I think so too. It took us a while to realise this but there’s a real tragedy at the heart of Better Call Saul. It’s a tragedy that this man, Jimmy McGill, will eventually become Saul Goodman.

I have to say that we didn’t realise that from the start. At the start we thought “Oh, Saul Goodman, he wears the insane colourful suits, he’s got that nutty office with the American constitution on the wall and the styrofoam Greek columns… he’s just so tacky, he’s such an oddball. He’s funny and fun”. But as we’ve worked on Better Call Saul for going on three years, we’ve come to realise it’s sort of a Pagliacci feeling we have for him now: the idea of a clown that cried. The idea of a character who is not necessarily what he seems to be and what he seems to be — something we thought was fun — was actually something that’s not necessarily entertaining.
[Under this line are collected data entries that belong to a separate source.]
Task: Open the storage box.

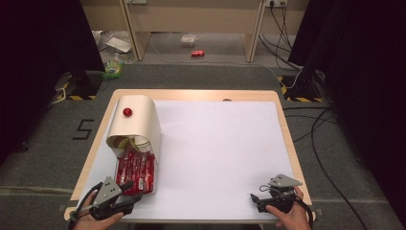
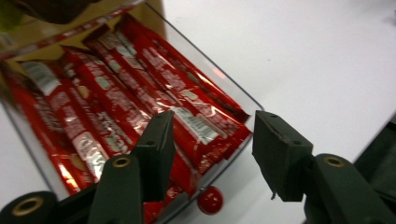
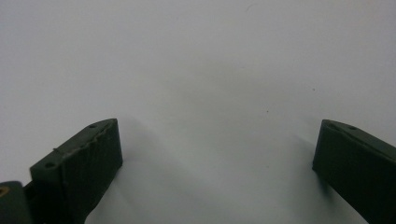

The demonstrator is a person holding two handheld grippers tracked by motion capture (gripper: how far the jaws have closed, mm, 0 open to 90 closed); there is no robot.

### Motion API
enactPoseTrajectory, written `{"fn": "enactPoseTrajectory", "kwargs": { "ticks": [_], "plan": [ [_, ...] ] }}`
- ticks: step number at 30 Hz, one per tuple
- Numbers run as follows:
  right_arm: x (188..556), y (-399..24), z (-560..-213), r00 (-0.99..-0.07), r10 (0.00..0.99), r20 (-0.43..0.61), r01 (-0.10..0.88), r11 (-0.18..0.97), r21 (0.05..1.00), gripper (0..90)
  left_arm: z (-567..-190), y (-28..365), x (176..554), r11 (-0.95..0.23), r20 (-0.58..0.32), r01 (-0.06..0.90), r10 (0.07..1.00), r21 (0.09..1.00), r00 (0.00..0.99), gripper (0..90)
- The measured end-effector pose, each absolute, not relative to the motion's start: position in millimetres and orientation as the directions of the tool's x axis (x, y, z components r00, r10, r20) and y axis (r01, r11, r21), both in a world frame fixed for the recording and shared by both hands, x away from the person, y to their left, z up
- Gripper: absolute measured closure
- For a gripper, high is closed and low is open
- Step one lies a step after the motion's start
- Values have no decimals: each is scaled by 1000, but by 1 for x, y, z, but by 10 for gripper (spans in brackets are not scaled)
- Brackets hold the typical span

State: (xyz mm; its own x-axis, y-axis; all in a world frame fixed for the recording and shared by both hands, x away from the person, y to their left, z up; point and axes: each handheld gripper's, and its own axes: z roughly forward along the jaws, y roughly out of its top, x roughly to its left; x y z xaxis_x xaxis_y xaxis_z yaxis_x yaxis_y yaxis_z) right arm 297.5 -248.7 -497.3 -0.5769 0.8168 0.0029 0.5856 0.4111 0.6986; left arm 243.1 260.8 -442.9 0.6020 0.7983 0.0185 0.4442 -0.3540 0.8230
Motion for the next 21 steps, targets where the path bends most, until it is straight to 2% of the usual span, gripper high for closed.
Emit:
{"fn": "enactPoseTrajectory", "kwargs": {
  "ticks": [11, 13, 16, 21],
  "plan": [
    [298, -249, -497, -579, 815, 3, 585, 413, 698, 13, -442, 264, 251, -288, -13, 473, 844, 833, 536, 421],
    [298, -249, -498, -579, 815, 2, 584, 413, 699, 13, -441, 264, 251, -278, -9, 472, 855, 837, 519, 376],
    [298, -249, -497, -578, 816, 3, 585, 412, 699, 12, -439, 266, 252, -249, -26, 472, 864, 846, 503, 378],
    [298, -249, -498, -578, 816, 3, 582, 411, 702, 12, -441, 267, 256, -246, -6, 470, 881, 848, 473, 375]
  ]
}}
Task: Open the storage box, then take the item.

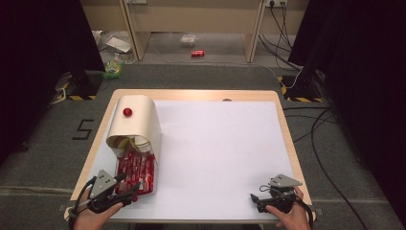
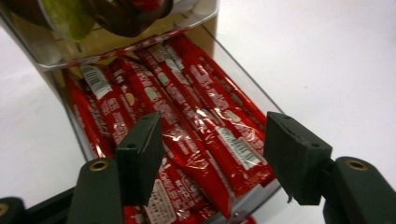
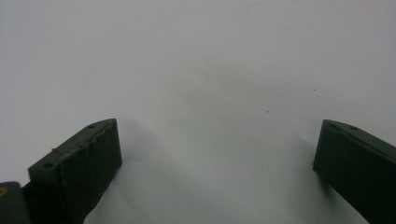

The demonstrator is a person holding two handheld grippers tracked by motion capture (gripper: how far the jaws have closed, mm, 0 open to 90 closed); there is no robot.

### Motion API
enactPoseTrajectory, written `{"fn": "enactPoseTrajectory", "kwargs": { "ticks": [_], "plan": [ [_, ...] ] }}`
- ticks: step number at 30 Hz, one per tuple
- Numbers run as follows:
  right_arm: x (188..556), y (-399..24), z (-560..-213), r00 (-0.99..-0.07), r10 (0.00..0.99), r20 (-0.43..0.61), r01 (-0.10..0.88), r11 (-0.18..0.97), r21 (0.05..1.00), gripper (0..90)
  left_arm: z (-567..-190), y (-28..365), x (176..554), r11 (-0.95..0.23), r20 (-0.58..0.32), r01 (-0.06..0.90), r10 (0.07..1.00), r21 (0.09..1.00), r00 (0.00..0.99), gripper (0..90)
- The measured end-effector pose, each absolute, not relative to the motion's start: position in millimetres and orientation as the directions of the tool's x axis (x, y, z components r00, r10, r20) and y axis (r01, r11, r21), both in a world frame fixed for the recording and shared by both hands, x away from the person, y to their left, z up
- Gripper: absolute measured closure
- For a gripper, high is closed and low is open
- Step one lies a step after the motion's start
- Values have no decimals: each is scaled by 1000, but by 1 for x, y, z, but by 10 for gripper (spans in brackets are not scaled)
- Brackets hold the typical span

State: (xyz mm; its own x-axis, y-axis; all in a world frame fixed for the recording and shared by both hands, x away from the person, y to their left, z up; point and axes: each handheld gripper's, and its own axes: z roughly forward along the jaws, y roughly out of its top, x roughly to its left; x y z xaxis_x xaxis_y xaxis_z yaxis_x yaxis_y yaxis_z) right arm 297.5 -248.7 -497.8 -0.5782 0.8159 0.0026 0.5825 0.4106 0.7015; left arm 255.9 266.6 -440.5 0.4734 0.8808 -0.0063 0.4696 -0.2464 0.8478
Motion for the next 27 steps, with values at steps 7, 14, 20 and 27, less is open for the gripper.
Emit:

It’s not a good thing to be Saul Goodman — it took us a long time to realise that.

It’s amazing what that brings to the show, too. I tried to re-watch the first season knowing about Chuck’s betrayal of his brother (Jimmy) and I just couldn’t do it – it was too sad. He’s such a great counterweight to Jimmy because he’s all about detail and control and Jimmy’s trying to make it work on the fly — they’re such a great balance to each other.

Michael McKean who plays Chuck, we are just honoured to have him on our show.

Michael McKean’s talent is visible from space.

But then you have another great character like Kim who brings something else to their biblical brother dynamic and I love her arc in season two. It’s so rare to see a male/female relationship that not about “will-they/won’t-they”, but about two people who are genuine friends.

I couldn’t agree with you more. They are such great friends. Rhea Seehorn who plays Kim was such a find. Our wonderful casting people, Sharon Bialy and Sherry Thomas found Rhea and I will be thankful eternally for that fact. Even as funny and as perfect and as exquisite as [Seehorn’s] comic timing is, she is very easy to take seriously and it’s very easy to see how she invests her character with such gravitas.

You love the character so much because she works very hard; no one’s ever given her anything, she’s earned every single thing that she has and she wants to keep it. She worries about the future, she worries about moving forward and continuing her career path. And she loves Jimmy and she respects him, but you can tell she worries too, you know; “Is this the guy to be with?” [Kim] is so multidimensional, she’s so complex and layered and [Seehorn] is so marvellous in portraying all of that. She’s the secret weapon on our show, I think.

Last question: I read an article in the Guardian recently that said because Walter White was such an arrogant, egotistical monster, his popularity (and that of white male antiheroes like him) in some way informed the rise of Donald Trump. 

Oh wow, I’ve gotta tell that to the writers, I have not read that. I did not know about that, oh my goodness.

Trump’s immigration policy was lifted directly from the Heisenberg playbook.

So the obvious question is: how do you feel being responsible for Donald Trump?

Wow. I did not know about that and it’s an interesting feeling to know that something you had a hand in as a writer, something you had a hand in creating has essentially taken on such a life of its own around the globe that such opinion pieces get written. [laughs] It’s a strangely prideful thing I have to say — at first blush, that’s my instant reaction.

I don’t take any personal responsibility for Donald Trump, having said that. I think only Donald Trump can take responsibility for Donald Trump. I think folks like that have been with us for the whole history of mankind and, fortunately or unfortunately, however you slice it, I think folks like that have appeared in every country and culture around the world. Sometimes they get a bigger podium than other times but I think it’s interesting that Walter White is on people’s minds that much, that that thought would occur.

Better Call Saul‘s second season is out now on Blu-ray, DVD and Digital. Season three will hit Stan some time in 2017.